I have sent out two queries for pieces from my manuscript, one to OUTSIDE (which I think is a good market for the subject - flying the dead body contract - but a total shot in the dark as I'm unknown) and THE BELIEVER (which might be more receptive due to my Bookslut cred, but I'm not sure - I sent them the essay comparing AK flying to Saint Exupery's NIGHT FLIGHT South America novella). I'm getting ready to send off "The Good Pilot" to TIN HOUSE tomorrow - a fiction piece based on the experiences of a good friend who was an excellent pilot and still crashed and whose life has never been the same. (It's fiction because so much of it is conversation.) Now I need to look for more markets. I was trying to stay with established print publications because my online publication (Storyglossia and Fail Better) don't seem to have impressed publishers at all.
And this is all about impressing the big boys and proving I'm worthy of their attention. (Cut to a thousand junior high school memories of wishing the cool crowd would honor me with a second look.) (Those are not good memories by the way.)
I'm trying to stay with publications I am familiar with so I think I will also try MISSOURI REVIEW and NINTH LETTER. They don't seem impossible (like GRANTA) but realistic and will be recognizable to publishers. I also think RIVER TEETH because it seems to carry a lot of western/outdoors type essays. (Or at least I've read several in it.)

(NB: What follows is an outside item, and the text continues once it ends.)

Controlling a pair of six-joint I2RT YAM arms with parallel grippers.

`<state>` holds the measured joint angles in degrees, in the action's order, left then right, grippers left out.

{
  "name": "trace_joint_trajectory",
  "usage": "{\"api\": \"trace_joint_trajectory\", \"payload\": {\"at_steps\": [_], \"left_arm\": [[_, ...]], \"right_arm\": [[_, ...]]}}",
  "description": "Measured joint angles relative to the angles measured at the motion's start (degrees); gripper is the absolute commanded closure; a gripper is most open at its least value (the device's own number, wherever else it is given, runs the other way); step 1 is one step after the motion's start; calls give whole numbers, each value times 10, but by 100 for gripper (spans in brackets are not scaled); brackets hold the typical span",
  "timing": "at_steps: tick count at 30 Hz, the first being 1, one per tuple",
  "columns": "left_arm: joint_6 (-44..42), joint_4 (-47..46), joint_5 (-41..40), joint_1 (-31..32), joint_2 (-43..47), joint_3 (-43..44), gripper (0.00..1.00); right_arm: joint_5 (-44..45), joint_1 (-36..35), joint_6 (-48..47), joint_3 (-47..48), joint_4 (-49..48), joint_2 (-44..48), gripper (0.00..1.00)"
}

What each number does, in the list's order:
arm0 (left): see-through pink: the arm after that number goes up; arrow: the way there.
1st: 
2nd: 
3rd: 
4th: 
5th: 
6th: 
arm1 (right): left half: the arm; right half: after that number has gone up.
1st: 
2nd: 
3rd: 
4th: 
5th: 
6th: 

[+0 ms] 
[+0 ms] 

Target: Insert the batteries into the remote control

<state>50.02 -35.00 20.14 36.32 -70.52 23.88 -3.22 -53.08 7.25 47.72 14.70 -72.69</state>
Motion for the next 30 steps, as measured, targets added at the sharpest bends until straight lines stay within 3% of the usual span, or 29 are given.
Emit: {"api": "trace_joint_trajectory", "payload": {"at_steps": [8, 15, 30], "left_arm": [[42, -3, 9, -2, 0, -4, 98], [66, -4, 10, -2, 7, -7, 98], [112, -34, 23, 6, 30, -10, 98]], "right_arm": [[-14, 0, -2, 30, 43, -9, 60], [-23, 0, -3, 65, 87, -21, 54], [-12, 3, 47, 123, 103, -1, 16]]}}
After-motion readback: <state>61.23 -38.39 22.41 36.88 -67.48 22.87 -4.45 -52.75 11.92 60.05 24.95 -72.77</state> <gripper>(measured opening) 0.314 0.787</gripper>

What's frustrating in all this is that I don't know if I'm on the right track or wrong - I don't have connections at any of these places and so in many ways it is all just a big crap shoot. But at this point the manuscript isn't really going anywhere. It's kind of like a house that has been for sale for more than a year; no one is looking at it until I give them a reason to. Part of me wonders if I should even care anymore about publishers - if maybe I should just yank it back from my agent and go the route of self publishing. I wouldn't even know how to begin to do that however and if it then just died a sad little death then it would really depress me.
So I'm trying to sell it in bits and pieces and see what happens. It seems like I'm continuously learning just what publishing means and how hard it is and how complicated it can become. You write a book and that is a great accomplishment. You get an agent at a solid, reputable agency and that is another great accomplishment. But neither is enough. So now you pivot and try something new to see if it will move the process along. My one regret is that I did not start all of this sooner - that I wasn't writing twenty years ago like I am today. I hate that I wasted so much time pursuing a "real job" to satisfy the expectations of others. I should have known what I was and accepted it and worked around that goal instead of making writing the least significant part of my life. For years I didn't even write at all.
That still bugs me.
If you have any lit journal suggestions then let me know - I want to have plenty of back up if any from the first round get kicked back.








September 1
2010
07:13 AM
Colleen, you might try the Georgia Review for the nonfic. That journal publishes excellent essays. Also, check out Global City Review; I'm not sure what its schedule is. (Years ago I co-edited a humor issue for Global City.) Linsey Abrams, who founded Global City, is wonderful; she has long taught at City College, in NYC.